**What the task requires**.
Filter the records below and copy every line containing the word "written".

**Extracted material**.

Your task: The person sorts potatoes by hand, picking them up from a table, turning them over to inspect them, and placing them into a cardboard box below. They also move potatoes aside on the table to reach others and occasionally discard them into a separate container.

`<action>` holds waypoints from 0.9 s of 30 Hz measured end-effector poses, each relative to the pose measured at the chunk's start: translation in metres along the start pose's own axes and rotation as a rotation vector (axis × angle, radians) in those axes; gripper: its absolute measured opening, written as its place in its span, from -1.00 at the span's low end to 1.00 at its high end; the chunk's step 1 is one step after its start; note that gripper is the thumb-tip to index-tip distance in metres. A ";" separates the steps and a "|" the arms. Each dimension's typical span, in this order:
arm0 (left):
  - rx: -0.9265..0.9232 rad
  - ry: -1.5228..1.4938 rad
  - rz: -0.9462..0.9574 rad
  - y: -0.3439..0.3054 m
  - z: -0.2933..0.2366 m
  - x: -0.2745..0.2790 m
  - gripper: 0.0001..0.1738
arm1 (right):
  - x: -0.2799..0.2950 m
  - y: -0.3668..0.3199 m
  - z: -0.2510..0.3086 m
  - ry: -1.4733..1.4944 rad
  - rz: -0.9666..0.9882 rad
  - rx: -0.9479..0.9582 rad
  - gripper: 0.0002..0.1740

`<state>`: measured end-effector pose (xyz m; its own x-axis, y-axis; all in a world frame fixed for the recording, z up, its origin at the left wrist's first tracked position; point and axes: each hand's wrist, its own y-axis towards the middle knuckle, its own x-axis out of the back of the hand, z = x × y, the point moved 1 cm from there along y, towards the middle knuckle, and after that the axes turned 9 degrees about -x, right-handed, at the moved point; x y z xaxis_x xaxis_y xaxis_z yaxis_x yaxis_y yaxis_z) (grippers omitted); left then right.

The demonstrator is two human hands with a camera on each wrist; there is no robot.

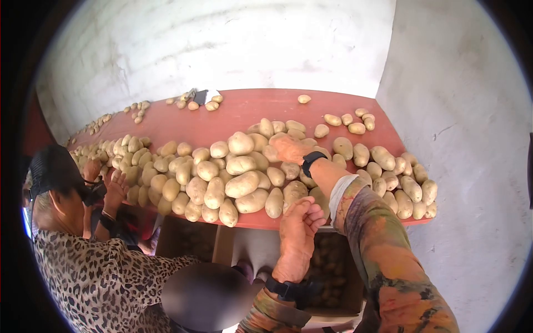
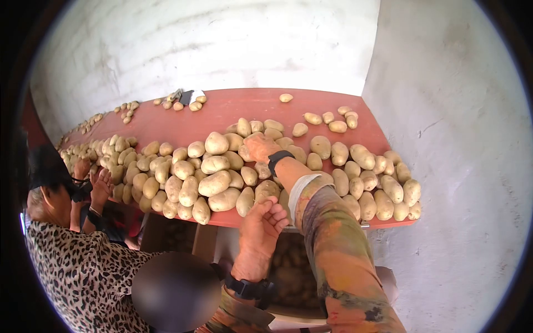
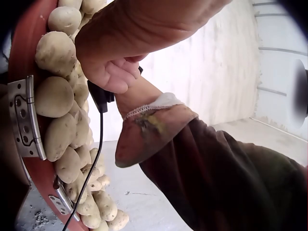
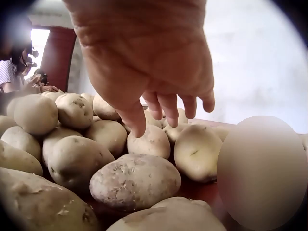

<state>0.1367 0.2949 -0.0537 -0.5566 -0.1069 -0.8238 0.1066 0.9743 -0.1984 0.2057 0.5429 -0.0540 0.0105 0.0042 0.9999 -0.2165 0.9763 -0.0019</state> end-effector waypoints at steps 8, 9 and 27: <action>-0.049 -0.009 -0.010 0.002 -0.003 0.000 -0.81 | 0.009 -0.005 0.013 -0.063 -0.093 0.037 -0.69; -0.048 -0.010 -0.026 0.001 -0.004 0.000 -0.81 | 0.012 -0.006 0.015 -0.060 -0.092 0.043 -0.69; -0.206 -0.066 -0.200 0.005 -0.006 0.008 -0.52 | 0.073 -0.116 -0.020 0.820 -0.015 0.172 -0.58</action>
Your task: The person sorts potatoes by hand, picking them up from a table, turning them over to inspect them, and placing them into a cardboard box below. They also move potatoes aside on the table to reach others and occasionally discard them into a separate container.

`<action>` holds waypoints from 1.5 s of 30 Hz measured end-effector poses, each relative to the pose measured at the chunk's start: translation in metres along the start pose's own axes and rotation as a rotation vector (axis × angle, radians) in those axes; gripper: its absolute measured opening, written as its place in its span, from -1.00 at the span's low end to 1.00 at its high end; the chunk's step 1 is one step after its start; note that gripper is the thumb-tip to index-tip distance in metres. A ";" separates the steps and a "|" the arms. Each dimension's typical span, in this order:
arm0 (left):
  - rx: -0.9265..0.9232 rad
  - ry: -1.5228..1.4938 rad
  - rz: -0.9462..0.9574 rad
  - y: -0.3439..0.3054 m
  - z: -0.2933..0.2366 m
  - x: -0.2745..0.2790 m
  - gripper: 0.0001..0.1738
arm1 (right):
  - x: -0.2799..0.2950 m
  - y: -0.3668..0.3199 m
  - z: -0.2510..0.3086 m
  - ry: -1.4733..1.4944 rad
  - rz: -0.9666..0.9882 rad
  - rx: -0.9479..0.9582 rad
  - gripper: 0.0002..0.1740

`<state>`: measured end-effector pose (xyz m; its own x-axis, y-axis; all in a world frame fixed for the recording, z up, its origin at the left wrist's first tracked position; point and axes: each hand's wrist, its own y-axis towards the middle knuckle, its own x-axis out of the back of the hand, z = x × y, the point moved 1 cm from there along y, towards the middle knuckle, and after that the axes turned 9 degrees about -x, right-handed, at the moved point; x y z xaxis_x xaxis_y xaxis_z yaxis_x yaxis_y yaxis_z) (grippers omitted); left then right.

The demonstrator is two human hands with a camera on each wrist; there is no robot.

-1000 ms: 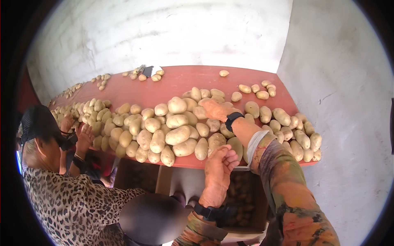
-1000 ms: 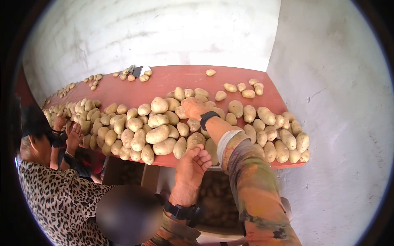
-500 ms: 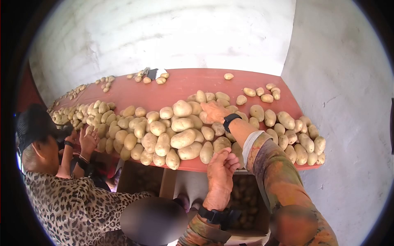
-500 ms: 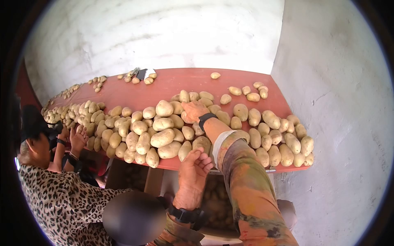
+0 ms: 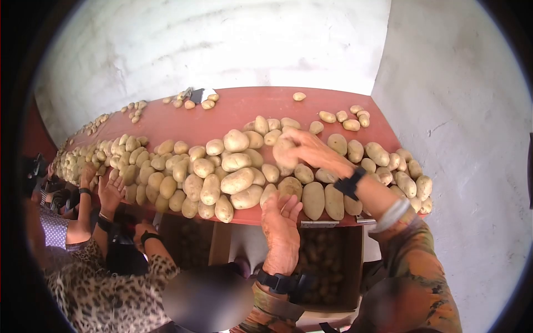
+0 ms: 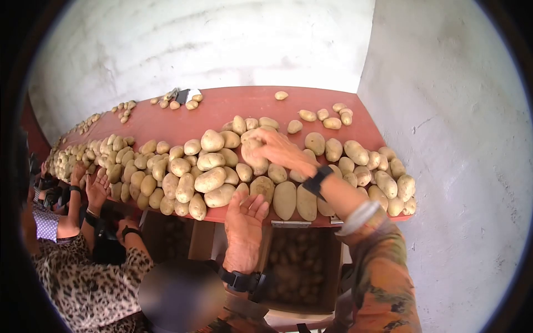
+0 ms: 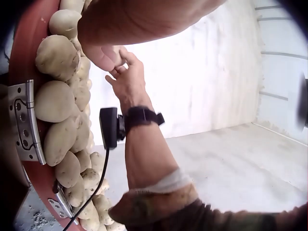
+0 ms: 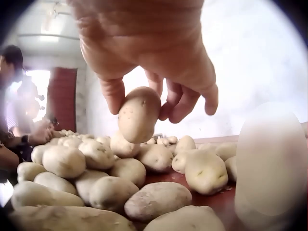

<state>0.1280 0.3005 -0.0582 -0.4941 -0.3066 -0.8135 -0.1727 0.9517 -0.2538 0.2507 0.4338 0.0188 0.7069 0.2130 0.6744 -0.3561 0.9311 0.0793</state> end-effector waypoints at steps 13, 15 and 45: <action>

**Answer to this task**.
`<action>` holds waypoints from 0.9 s of 30 Hz measured end-effector poses, each relative to the pose measured at the chunk's start: translation in metres along the start pose's own axes and rotation as a rotation vector (axis × angle, radians) in those axes; gripper: its absolute measured opening, written as its place in its span, from -1.00 at the span's low end to 1.00 at its high end; the chunk's step 1 is one step after its start; note that gripper is the thumb-tip to index-tip distance in metres. A ";" separates the steps and a "|" the arms. Each dimension's typical span, in this order:
`<action>` holds waypoints from 1.5 s of 30 Hz measured end-effector poses, each relative to the pose measured at the chunk's start: translation in metres along the start pose's own axes and rotation as a rotation vector (axis × angle, radians) in those axes; gripper: its absolute measured opening, written as its place in its span, from -1.00 at the span's low end to 1.00 at its high end; the chunk's step 1 is one step after its start; note that gripper is the thumb-tip to index-tip distance in metres. A ";" separates the steps and a "|" the arms. Each dimension's typical span, in this order:

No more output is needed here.